# [What to produce]
Reproduce each line from the records that holds "gripper".

(Saved data entries)
-- -- --
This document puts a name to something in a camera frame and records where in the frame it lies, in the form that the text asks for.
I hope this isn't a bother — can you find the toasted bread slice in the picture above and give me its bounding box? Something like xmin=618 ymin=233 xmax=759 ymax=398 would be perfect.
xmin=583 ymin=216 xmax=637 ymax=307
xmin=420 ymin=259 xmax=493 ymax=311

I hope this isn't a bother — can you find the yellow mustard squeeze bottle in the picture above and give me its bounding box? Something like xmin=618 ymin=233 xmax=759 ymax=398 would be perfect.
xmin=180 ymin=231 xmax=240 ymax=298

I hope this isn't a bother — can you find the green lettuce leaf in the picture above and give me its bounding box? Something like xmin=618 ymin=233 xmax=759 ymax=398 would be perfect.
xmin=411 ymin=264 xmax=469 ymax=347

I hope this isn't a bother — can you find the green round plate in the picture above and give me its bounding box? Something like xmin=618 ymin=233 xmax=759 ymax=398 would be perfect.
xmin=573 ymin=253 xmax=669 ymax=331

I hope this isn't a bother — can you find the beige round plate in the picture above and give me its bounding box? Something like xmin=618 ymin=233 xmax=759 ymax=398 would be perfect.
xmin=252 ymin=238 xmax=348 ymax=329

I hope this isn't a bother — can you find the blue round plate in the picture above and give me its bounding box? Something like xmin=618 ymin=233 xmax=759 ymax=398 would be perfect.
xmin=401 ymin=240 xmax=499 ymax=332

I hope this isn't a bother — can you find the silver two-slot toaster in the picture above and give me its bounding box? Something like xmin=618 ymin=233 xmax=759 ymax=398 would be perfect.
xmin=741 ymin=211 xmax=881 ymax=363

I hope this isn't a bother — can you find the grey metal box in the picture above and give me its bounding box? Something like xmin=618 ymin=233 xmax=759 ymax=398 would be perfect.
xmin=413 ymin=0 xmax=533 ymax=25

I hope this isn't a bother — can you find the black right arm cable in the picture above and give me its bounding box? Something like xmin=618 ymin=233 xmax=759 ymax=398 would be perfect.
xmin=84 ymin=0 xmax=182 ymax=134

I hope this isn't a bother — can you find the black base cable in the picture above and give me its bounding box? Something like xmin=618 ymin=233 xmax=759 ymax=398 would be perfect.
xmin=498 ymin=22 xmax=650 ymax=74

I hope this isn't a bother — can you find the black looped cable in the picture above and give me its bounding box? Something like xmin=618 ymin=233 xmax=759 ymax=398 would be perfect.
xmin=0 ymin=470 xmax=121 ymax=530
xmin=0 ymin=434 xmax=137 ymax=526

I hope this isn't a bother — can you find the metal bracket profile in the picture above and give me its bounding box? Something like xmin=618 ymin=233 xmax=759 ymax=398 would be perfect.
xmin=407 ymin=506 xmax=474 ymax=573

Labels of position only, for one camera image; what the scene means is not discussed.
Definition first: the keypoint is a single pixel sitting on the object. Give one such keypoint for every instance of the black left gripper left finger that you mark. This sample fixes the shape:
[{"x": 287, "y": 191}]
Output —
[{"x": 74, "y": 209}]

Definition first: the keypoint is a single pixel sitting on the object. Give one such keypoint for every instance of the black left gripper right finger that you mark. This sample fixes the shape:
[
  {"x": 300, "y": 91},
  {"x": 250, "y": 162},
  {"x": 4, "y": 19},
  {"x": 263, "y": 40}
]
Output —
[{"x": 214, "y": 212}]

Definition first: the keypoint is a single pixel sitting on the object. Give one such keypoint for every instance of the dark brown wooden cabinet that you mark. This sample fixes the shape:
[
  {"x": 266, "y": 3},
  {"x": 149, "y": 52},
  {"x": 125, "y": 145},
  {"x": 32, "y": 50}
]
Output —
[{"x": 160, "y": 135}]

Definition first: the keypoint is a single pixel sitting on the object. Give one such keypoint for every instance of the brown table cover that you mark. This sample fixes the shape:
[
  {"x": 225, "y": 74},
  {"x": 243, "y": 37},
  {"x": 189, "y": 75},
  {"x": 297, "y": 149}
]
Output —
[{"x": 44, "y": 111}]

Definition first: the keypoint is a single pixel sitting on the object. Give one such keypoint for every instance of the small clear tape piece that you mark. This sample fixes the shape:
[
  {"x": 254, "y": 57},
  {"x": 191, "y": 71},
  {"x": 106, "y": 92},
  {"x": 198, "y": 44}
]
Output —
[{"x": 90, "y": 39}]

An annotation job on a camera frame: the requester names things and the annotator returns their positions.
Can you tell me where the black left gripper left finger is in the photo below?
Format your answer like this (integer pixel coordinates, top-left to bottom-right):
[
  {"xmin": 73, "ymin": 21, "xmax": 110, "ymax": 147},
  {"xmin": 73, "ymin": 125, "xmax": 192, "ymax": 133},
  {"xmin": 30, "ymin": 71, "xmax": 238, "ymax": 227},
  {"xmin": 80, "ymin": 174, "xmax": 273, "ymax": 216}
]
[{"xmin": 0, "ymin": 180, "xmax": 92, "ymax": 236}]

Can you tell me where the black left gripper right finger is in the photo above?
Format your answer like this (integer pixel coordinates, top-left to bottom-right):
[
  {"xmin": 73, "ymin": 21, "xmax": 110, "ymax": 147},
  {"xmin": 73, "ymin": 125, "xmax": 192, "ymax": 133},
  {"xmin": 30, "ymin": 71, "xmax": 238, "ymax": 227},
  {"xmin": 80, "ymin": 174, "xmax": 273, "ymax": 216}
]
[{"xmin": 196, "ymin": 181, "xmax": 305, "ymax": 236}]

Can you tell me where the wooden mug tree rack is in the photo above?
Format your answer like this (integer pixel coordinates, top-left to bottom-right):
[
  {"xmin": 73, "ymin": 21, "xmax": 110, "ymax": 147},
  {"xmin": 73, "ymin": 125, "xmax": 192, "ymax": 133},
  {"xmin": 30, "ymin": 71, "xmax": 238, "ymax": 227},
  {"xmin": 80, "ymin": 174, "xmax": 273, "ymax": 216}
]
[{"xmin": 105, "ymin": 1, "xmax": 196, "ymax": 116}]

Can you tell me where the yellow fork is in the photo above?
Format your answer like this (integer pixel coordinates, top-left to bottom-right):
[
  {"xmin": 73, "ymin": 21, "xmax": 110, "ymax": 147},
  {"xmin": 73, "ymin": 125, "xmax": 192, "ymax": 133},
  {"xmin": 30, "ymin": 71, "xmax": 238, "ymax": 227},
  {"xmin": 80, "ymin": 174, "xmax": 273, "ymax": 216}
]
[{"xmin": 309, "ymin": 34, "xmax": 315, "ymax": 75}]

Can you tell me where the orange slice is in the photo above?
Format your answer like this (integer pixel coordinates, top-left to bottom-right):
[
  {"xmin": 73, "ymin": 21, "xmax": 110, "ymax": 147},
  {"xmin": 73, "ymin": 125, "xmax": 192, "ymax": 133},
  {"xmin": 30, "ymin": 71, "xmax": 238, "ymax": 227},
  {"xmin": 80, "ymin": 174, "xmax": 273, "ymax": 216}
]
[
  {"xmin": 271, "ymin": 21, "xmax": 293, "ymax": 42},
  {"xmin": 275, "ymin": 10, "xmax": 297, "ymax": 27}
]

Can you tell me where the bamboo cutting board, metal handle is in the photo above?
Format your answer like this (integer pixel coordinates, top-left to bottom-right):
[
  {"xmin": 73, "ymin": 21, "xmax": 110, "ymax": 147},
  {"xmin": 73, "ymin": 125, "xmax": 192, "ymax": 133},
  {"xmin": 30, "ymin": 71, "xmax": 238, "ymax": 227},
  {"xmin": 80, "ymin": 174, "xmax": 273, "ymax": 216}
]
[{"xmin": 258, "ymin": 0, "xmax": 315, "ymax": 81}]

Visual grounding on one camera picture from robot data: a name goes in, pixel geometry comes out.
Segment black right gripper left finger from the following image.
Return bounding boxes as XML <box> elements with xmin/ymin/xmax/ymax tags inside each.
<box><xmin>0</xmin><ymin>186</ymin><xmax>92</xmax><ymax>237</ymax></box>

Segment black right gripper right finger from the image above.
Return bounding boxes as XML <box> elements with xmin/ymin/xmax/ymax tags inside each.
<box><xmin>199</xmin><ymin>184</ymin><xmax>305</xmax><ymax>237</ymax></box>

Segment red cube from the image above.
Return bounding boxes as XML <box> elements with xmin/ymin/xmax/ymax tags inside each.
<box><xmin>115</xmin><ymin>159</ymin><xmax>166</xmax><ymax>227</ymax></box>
-- -- --
# [Answer below]
Definition first: the keypoint is a single pixel sitting on the object. Give one such keypoint for every instance of the black left gripper left finger that you mark. This sample fixes the shape:
Definition first: the keypoint is a single pixel sitting on the object. Give one such keypoint for every instance of the black left gripper right finger that you mark. This sample fixes the shape:
Can you tell me where the black left gripper left finger is in the photo below?
Can you tell me where the black left gripper right finger is in the photo above?
Segment black right gripper left finger from the following image.
Segment black right gripper right finger from the image above.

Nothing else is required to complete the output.